Definitivamente más camp que kitsch, más sentimental que efectista, porque los clichés se superponen con un fin: imaginar un orden donde los golpes calcen con la justicia, el deseo con los cuerpos, los afectos con el amor. A veces, hay que actuar, ser el doble clandestino de uno de mismo, exponerse al ridículo, para que no se nos olvide como se siente estar vivos.

III.

Pero, el desdoblamiento no está solo en la fábula de este libro. También está en su composición. Un libro en traducción quizá sea uno de los artefactos más queer en los que se pueda pensar. Ser queer es perderse, es desviarse, desdoblarse, para no sucumbir bajo los imperativos de las comunidades excepcionales; sobre todo, de sus lenguas autoritarias.[4]

¿Traducir? En las disidencias sexuales el bautismo, en diversa escala, es el primer gesto de afirmación (desde el cambio de la desinencia de género del nombre o el artículo del objeto de nuestros afectos, mi recuerdo naife, hasta los nombres que, en las biografías trans*, al fin autorizan vidas nuevas). Pequeñas traducciones que nos permiten habitar, como decía Fuguet parafraseando a Donoso, la infraestructura del “este país tan copuchento desde donde escribo”.

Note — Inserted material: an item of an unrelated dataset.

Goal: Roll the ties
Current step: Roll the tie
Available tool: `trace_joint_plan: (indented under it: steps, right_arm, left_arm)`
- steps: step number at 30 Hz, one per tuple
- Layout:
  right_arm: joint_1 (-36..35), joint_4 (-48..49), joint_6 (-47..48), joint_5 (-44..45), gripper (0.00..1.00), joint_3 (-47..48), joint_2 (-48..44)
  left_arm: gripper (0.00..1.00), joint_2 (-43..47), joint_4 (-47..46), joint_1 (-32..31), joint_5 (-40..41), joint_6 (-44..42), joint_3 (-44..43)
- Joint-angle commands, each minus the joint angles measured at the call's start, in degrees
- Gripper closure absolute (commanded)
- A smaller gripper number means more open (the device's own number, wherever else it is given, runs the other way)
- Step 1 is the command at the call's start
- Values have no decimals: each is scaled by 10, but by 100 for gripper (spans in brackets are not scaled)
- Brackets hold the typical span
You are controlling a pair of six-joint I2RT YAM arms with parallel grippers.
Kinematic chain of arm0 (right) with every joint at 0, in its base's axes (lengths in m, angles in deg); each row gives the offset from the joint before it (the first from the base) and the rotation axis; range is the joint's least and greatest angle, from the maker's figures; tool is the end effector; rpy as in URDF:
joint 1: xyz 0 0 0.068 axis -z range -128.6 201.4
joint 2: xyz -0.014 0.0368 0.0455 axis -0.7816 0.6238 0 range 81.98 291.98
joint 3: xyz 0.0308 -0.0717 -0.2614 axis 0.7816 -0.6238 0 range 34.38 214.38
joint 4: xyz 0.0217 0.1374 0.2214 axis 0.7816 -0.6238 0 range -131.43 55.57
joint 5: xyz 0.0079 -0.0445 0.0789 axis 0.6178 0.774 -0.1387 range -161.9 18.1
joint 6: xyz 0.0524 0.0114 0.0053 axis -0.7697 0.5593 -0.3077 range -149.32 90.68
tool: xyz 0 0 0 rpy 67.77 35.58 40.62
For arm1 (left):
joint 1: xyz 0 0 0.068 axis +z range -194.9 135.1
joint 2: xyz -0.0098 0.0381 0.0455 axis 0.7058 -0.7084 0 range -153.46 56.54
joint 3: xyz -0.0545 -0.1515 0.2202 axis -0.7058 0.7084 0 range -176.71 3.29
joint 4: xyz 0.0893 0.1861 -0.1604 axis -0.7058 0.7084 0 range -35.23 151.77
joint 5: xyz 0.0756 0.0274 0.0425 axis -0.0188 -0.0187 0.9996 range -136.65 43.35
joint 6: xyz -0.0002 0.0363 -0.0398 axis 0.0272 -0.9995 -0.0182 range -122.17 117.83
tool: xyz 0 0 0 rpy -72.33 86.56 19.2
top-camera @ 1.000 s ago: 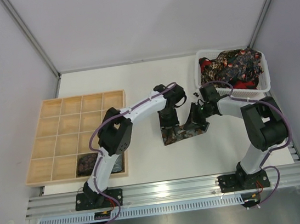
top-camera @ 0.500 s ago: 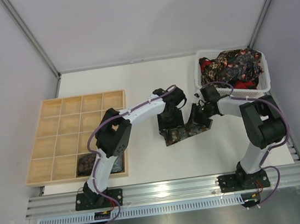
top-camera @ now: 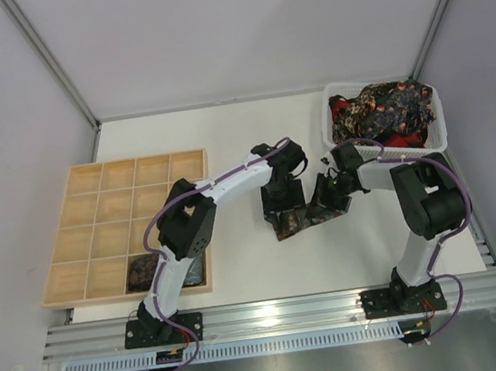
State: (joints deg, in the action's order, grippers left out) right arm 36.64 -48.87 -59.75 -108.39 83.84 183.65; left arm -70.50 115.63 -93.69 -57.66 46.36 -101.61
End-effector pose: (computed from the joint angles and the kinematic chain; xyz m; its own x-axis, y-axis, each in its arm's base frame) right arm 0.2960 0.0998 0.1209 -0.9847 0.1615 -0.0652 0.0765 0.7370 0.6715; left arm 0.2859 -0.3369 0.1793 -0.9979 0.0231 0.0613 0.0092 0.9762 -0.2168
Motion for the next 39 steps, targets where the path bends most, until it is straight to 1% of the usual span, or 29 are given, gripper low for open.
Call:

Quizá, para honrar a esas vidas que están por venir, que están por traducirse, y cuyo ADN soñado es el plasma germinal de las utopías, es que los libros que quieran contar esas vidas, deban escribirse, tengan que leerse, mucho mejor, en traducción. Porque, después de hablar sobre los cuerpos prohibidos y sus locas excepciones, estoy seguro de que no se puede llegar a ser queer sin doblar, sin falsear, aunque sea un poquito, la lengua materna que, tantas veces, no es más que un registro en sordina de la asfixiante lengua del padre.

 

Referencia:

Locas excepciones: la vía chilena de la disidencia sexual, de Carl Fischer, traducido por Camila Matta (Santiago: UAH Ediciones, 2024), 357 pp.

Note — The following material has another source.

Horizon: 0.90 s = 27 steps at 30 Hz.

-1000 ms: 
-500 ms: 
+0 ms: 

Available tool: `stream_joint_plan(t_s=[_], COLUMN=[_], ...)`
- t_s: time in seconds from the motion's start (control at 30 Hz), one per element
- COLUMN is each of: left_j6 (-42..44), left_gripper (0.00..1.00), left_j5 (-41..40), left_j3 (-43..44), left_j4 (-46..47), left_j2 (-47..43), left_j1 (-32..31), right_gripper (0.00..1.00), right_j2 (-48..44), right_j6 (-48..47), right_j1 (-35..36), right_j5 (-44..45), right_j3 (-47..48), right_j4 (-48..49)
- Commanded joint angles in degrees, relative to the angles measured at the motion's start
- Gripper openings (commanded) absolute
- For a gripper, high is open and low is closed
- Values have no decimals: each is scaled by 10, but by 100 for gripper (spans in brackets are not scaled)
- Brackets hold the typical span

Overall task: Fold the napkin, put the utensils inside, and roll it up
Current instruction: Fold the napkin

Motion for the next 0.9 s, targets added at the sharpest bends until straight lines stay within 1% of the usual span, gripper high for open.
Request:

[1] Por cierto, Preciado llegó a Lorenza tras leer el trabajo que, en 2016, publica, en una primera versión inglesa, el propio Carl Fischer. Véase, Evelyn Erlij, La inspiración chilena de Paul B. Preciado”, Palabra Pública, 19 de mayo de 2019, https://palabrapublica.uchile.cl/la-inspiracion-chilena-de-paul-b-preciado/.

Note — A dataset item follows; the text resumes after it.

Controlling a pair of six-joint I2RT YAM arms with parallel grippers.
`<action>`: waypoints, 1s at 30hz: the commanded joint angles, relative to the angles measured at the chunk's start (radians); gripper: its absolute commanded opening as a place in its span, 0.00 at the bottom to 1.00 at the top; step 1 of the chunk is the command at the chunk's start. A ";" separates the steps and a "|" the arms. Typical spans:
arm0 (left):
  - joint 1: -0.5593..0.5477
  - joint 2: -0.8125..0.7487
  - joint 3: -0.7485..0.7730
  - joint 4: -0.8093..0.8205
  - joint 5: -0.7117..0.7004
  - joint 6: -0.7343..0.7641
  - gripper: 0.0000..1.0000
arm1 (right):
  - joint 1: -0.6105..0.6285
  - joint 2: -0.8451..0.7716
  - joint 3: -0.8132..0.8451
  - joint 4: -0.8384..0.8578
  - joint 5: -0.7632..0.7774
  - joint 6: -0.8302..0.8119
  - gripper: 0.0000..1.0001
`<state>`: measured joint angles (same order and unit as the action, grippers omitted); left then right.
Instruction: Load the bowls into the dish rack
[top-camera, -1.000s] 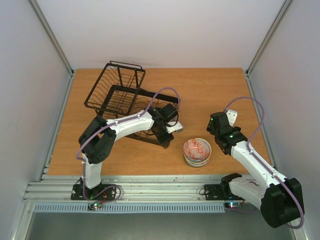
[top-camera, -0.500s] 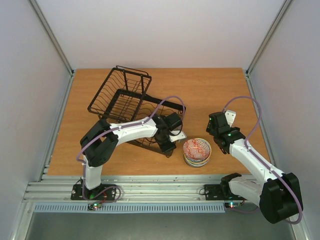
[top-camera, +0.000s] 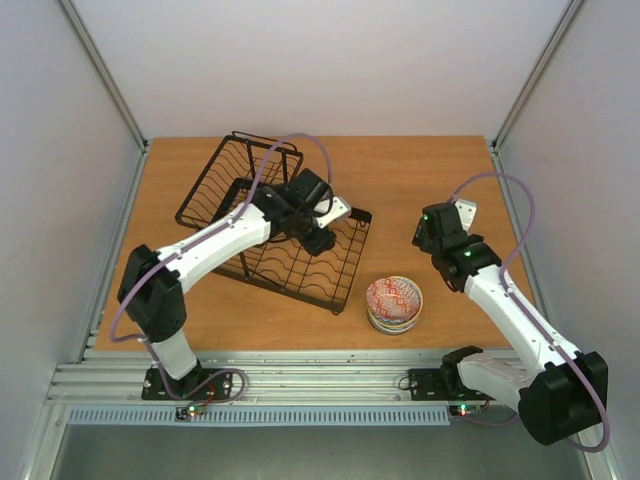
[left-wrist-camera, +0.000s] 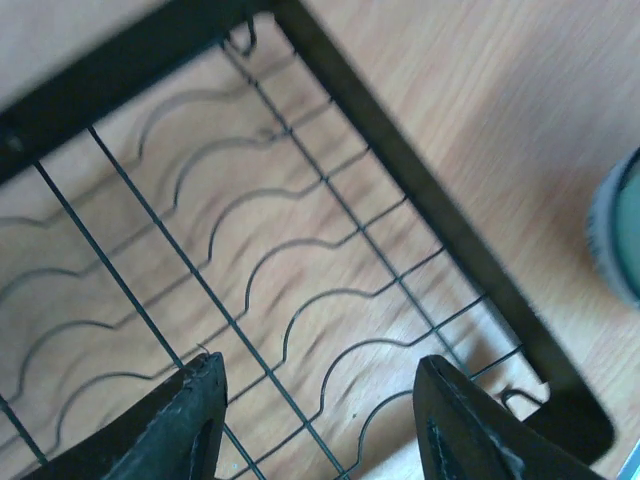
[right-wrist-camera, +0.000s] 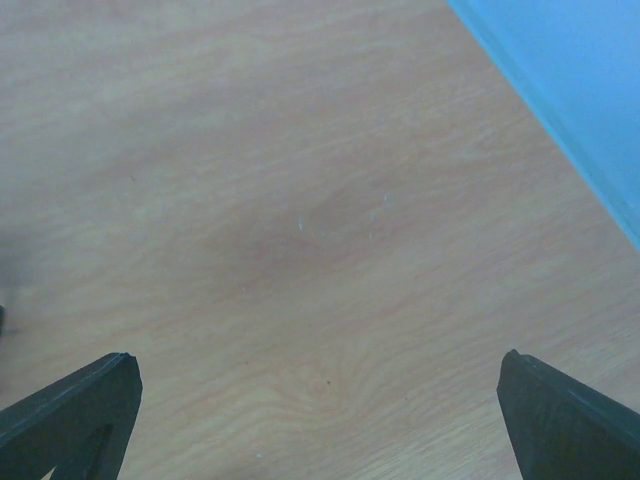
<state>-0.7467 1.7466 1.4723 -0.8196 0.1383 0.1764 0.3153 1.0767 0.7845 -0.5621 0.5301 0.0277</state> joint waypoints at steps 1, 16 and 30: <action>-0.014 -0.074 0.070 0.008 0.026 0.033 0.53 | 0.008 -0.007 0.118 -0.221 0.015 0.050 0.99; 0.025 -0.237 -0.050 0.078 0.263 0.011 0.22 | 0.214 -0.298 0.169 -0.593 -0.106 0.233 0.97; 0.020 -0.104 0.009 0.018 0.445 -0.042 0.19 | 0.697 -0.073 0.331 -0.912 0.057 0.556 0.59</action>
<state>-0.7212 1.5787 1.4269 -0.7864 0.4458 0.1665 0.9253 0.9184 1.0832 -1.3441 0.4694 0.4168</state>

[2] Como diría Samuel R. Delany, la condición de posibilidad del cruising es, antes que los individuos, los espacios que propician el contacto entre desconocidos. El ensayo de Carl produce, pues, escenas de contacto. Así, cuando piensa la excepcionalidad en la época de la Reforma Agraria, crea un espacio para que se encuentre, a partir de las cicatrices que dejan entrever sus masculinidades, los personajes de La Batalla de Chile, El chacal de Nahueltoro y el Lugar sin límites. Más allá del encuentro que describe Carl entre tales personajes, la potencia de su trabajo está en que permite que otros —me imagino yo mismo, en el aula—, vea otros encuentros posibles en la escena que el abre: siguiendo esa condición de posibilidad, me imagino cruzando, bajos sus premisas, a Isidora Aguirre (Los que van quedando en el camino), con Mauricio Wacquez (Excesos) y Víctor Jara (La Población). En breve, este libro no describe textos sino, más bien, regala una forma de ordenar la biblioteca chilena, con sus volúmenes monumentales y también con aquellos que se pierde siempre por minoritarios.

[3] La traducción consigue, pues, recuperar, para el español de Chile, la viveza y barroquismo de la escritura inglesa de Carl; nótese la forma en que se enfatizan caracteres mediante el uso de diminutivos (Rosita), arcaísmos (tunda) y sustantivos comunes que, en el uso, son tan propios (güiña).

[4] Este carácter queer de la traducción es bidireccional, por cierto: está en el libro que se escribe una lengua minoritaria y se traduce para “colarse” en el mainstream; y, por cierto, en el libro que, a la inversa, se desvía de esa corriente hegemónica para perderse en la deriva, en el cruising, de los registros locales.